1. Special thanks to my colleague, Kitty Millet, whose close reading of this article was indispensible, and to Liran Yadgar and Sharon Kinoshita for valuable comments. This project also benefited greatly from workshops at the Centre for Research in the Arts, Social Sciences and Humanities at the University of Cambridge (2012) and at Harvard University, sponsored by the Mediterranean Seminar (2016).
2. For an approach to this, see Albert Memmi, The Colonizer and the Colonized (New York: Orion Press, 1965).
3. The term “pagan” is a monotheist pejorative that effaces difference among non-monotheists and obscures specificity in portraying cosmology, ritual, and social order. It is not a term that would be used by Ḥarrānians (or other non-monotheists) to describe themselves, nor does it indicate any features about their practices and beliefs. As such, the term will appear in quotation marks.
4. In Deut. 7.1–2, seven nations are singled out for the ḥerem: Hittites, Girgashites, Amorites, Canaanites, Perizzites, Hivites, and Jebusites. The ḥerem is associated with fear of contamination from non-Yahwist cultures and intermarriage. See also Deut. 20.16–18; and the story of Achan in Josh. 7.19–26, where Achan and his family are killed, thereby purging contamination from the community.

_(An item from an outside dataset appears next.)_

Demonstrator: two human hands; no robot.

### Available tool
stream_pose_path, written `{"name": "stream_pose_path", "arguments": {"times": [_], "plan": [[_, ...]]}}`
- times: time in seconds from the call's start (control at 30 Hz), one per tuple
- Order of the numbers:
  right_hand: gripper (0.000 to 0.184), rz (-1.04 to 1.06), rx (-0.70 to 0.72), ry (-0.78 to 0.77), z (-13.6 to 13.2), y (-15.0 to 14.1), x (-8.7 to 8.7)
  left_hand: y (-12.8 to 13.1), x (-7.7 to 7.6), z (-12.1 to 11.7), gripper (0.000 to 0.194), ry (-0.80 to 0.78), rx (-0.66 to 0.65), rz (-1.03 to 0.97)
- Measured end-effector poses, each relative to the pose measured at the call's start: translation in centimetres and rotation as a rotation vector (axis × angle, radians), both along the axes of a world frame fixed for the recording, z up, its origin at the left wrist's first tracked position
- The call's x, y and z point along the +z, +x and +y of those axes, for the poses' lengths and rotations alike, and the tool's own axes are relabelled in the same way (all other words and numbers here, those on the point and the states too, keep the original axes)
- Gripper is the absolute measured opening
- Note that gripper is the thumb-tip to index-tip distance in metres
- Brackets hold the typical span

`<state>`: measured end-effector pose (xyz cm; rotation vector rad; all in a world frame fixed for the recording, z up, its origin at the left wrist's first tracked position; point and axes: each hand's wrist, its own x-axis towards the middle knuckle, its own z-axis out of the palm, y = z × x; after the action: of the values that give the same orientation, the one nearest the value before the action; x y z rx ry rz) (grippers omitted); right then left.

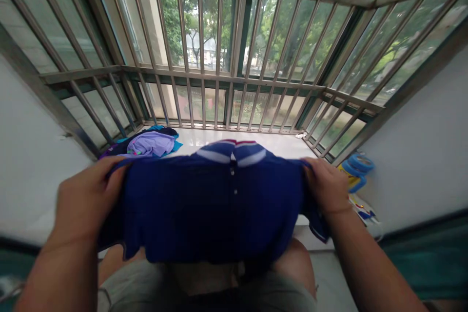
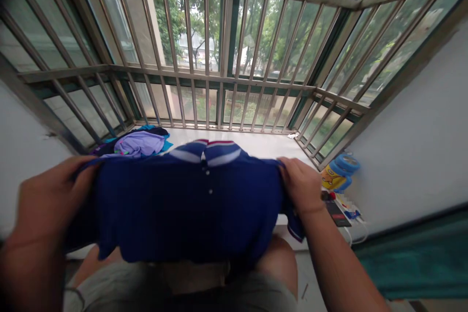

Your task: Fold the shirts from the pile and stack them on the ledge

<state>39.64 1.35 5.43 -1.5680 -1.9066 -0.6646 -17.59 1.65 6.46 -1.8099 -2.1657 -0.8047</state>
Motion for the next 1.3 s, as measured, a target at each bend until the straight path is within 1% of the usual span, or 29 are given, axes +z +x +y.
{"name": "stream_pose_path", "arguments": {"times": [0.03,0.07,0.1,0.13,0.17,0.2,0.23,0.27,0.33,0.37,0.4,0.43,0.5,0.53,0.6,0.63,0.7,0.77,0.87,0.97,1.03,1.1,1.17,1.23,1.3], "plan": [[0.042,0.011,-0.025,-0.097,3.4,-1.3,1.2,1.7,0.9,2.5,0.052,0.048,0.006,-0.010],[0.046,0.013,-0.024,-0.137,6.5,-2.7,2.2,3.4,1.5,5.2,0.053,0.064,-0.007,-0.022],[0.053,0.028,-0.033,-0.153,9.2,-4.0,3.0,5.0,1.8,7.7,0.054,0.043,0.001,-0.046],[0.058,0.046,-0.041,-0.171,11.4,-5.4,3.3,6.3,1.6,10.1,0.053,0.008,0.076,-0.078],[0.053,0.072,-0.060,-0.164,12.9,-6.6,3.3,7.4,0.9,12.1,0.055,-0.052,0.099,-0.071],[0.048,0.103,-0.075,-0.166,13.9,-7.9,2.8,8.4,-0.1,13.8,0.059,-0.107,0.115,-0.043],[0.042,0.124,-0.078,-0.174,14.4,-9.1,1.9,9.2,-1.4,15.1,0.062,-0.170,0.130,-0.029],[0.038,0.137,-0.068,-0.202,14.4,-10.2,0.5,9.9,-2.9,15.9,0.063,-0.230,0.118,-0.013],[0.034,0.134,-0.016,-0.308,13.3,-12.3,-3.1,11.6,-6.5,16.3,0.059,-0.250,-0.001,0.069],[0.033,0.126,0.017,-0.425,12.4,-13.2,-5.2,12.5,-8.4,16.0,0.056,-0.238,-0.098,0.118],[0.032,0.122,0.028,-0.495,11.4,-14.0,-7.5,13.6,-10.4,15.5,0.054,-0.262,-0.207,0.156],[0.034,0.118,0.036,-0.549,10.4,-14.6,-9.7,14.6,-12.5,14.8,0.053,-0.316,-0.300,0.174],[0.042,0.114,0.027,-0.656,8.2,-15.2,-13.8,16.5,-16.4,13.1,0.056,-0.436,-0.423,0.181],[0.046,0.113,0.014,-0.707,7.2,-15.3,-15.6,17.2,-18.3,12.3,0.058,-0.491,-0.464,0.176],[0.054,0.113,-0.016,-0.791,5.3,-15.1,-18.7,18.0,-21.5,10.8,0.063,-0.571,-0.501,0.161],[0.057,0.117,-0.029,-0.817,4.3,-14.9,-19.9,18.1,-22.9,10.2,0.065,-0.581,-0.506,0.159],[0.063,0.128,-0.048,-0.842,2.6,-14.5,-21.8,17.7,-24.8,9.2,0.068,-0.564,-0.505,0.164],[0.068,0.142,-0.057,-0.854,0.9,-14.3,-23.0,16.9,-25.9,8.4,0.070,-0.527,-0.510,0.173],[0.070,0.159,-0.058,-0.855,-1.5,-14.5,-23.9,15.7,-26.6,7.6,0.069,-0.498,-0.525,0.173],[0.068,0.168,-0.051,-0.833,-3.4,-14.9,-23.7,14.9,-26.9,7.1,0.068,-0.489,-0.535,0.173],[0.060,0.169,-0.048,-0.811,-3.8,-14.8,-23.0,14.6,-27.0,6.8,0.067,-0.485,-0.537,0.172],[0.050,0.170,-0.047,-0.780,-3.1,-14.1,-21.9,14.5,-27.0,6.7,0.067,-0.480,-0.540,0.171],[0.043,0.173,-0.071,-0.729,-1.3,-12.4,-20.6,14.5,-26.9,6.7,0.067,-0.478,-0.541,0.170],[0.038,0.214,-0.168,-0.639,1.3,-9.9,-19.6,14.6,-26.8,6.7,0.067,-0.480,-0.541,0.169],[0.031,0.306,-0.340,-0.524,4.1,-7.2,-19.1,14.6,-26.7,6.7,0.067,-0.479,-0.539,0.164]]}}
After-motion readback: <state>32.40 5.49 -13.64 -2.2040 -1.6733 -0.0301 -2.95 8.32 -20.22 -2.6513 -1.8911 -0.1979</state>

On the ḥerem, see Susan Niditch, War in the Hebrew Bible: A Study in the Ethics of Violence (New York: Oxford University Press), 1993; and the form-critical approach of Gerhard von Rad, Holy War in Ancient Israel (Grand Rapids, Michigan: Eerdmans), 1991.
5. In I Samuel 15, Saul’s failure to observe the ḥerem leads to the demise of his kingship. The stories of Achan and Saul give the ḥerem priority over material gain and pragmatic statecraft. See Niditch, War in the Hebrew Bible, 58–62. Cf. the story of Jephthah in Judges 11, where the oath trumps the prohibition against human sacrifice. Niditch connects Jephthah’s oath to the ḥerem. See War in the Hebrew Bible, 33–35.